Patti Karr (July 10, 1932 – July 11, 2020), born Patsy Lou Karkalits, was an American actress, dancer, and singer in Broadway musicals, and in film and television.

== Early life ==
Patsy Lou Karkalits was born in Saint Paul, Minnesota, the daughter of Charles F. Karkalits and Estelle Klebold Karkalits. Her father was a businessman; her mother died when Patsy was a baby. She was raised in Fort Worth, Texas, where she graduated from Paschal High School and attended Texas Christian University. She began her dancing career in Texas, appearing in the corps de ballet of the Fort Worth Civic Opera. She also danced with the Pittsburgh Light Opera, and the Summertime Opera Company in Houston.

== Career ==
Karr first appeared on Broadway in 1953 as a dancer in a musical, Maggie. She went on to appear in over twenty Broadway productions, mostly musicals, including Carnival in Flanders (1953), Pipe Dream (1955-1956), Bells Are Ringing (1956-1959), The Body Beautiful (1958), Redhead (1959-1960), Once Upon a Mattress (1959-1960), Bye Bye Birdie (1960-1961), Do Re Mi (1960-1962), Look to the Lilies (1970), A Funny Thing Happened on the Way to the Forum (1972), Different Times (1972), Seesaw (1973), Irene (1973-1974), Pippin (1974-1976), A Broadway Musical (1978), and the 1993 revival of My Fair Lady. She was often the understudy of stars, including Chita Rivera, Carol Burnett, Michele Lee, Nancy Walker, and Gwen Verdon. She also appeared in off-Broadway plays and musicals, and national touring companies of several shows. In 1965, she played Anita in a production of West Side Story, when it toured Japan for nine weeks.

Karr's film credits included small roles in Mighty Aphrodite (1995), Our Italian Husband (2006), and The Savages (2007).

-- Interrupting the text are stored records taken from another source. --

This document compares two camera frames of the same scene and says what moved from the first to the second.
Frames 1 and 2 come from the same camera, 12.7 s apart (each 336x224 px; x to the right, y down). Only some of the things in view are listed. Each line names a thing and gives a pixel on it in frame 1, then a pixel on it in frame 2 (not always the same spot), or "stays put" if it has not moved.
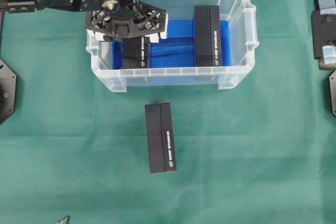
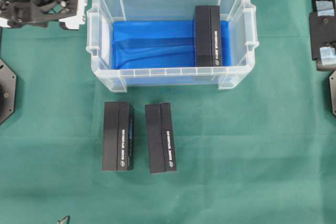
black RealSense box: (207, 36) stays put
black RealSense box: (161, 148) stays put
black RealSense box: (136, 53) to (118, 146)
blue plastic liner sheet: (178, 50) stays put
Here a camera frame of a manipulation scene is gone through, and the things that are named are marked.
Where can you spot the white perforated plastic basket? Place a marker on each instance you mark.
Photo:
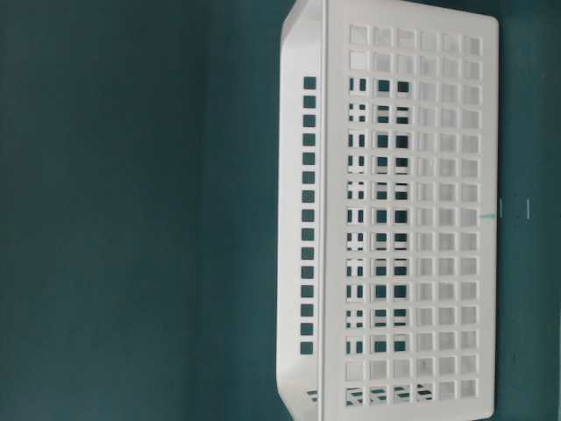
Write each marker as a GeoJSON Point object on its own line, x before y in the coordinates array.
{"type": "Point", "coordinates": [387, 212]}

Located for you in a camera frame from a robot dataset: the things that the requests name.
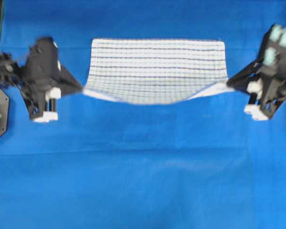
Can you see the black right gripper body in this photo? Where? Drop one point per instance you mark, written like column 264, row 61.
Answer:
column 268, row 86

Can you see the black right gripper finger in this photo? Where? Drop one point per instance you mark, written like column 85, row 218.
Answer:
column 245, row 76
column 242, row 87

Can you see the blue table cloth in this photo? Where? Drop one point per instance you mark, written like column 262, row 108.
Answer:
column 199, row 164

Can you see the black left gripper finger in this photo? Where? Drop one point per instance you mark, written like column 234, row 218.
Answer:
column 65, row 91
column 66, row 79

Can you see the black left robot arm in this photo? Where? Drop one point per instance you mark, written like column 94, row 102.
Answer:
column 10, row 71

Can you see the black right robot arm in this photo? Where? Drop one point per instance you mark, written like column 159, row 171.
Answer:
column 264, row 79

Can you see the white blue-striped towel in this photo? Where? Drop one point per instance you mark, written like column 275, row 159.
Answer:
column 156, row 71

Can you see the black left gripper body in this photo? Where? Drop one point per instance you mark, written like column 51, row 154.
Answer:
column 40, row 77

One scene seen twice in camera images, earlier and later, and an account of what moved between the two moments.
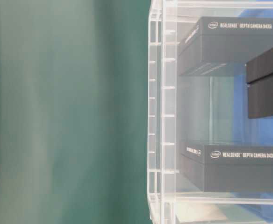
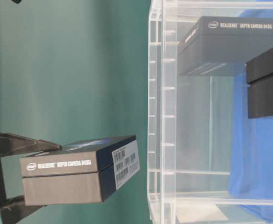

On television, Karr appeared in the soap operas Ryan's Hope, All My Children, Guiding Light, and The Edge of Night, and had guest roles on dozens of other American series. She played three different roles in the Law & Order franchise. Her final television credit was as a diner patron in the last scene of "Made in America", the final episode of The Sopranos, in 2007.

== Personal life ==
Karr lived on West End Avenue in New York City. She was injured in a "bizarre accident" in 2017, when strong winds picked up a discarded Christmas tree from the curb, and it hit her in the face as she was walking her dog near her home. She died in 2020, the day after her 88th birthday.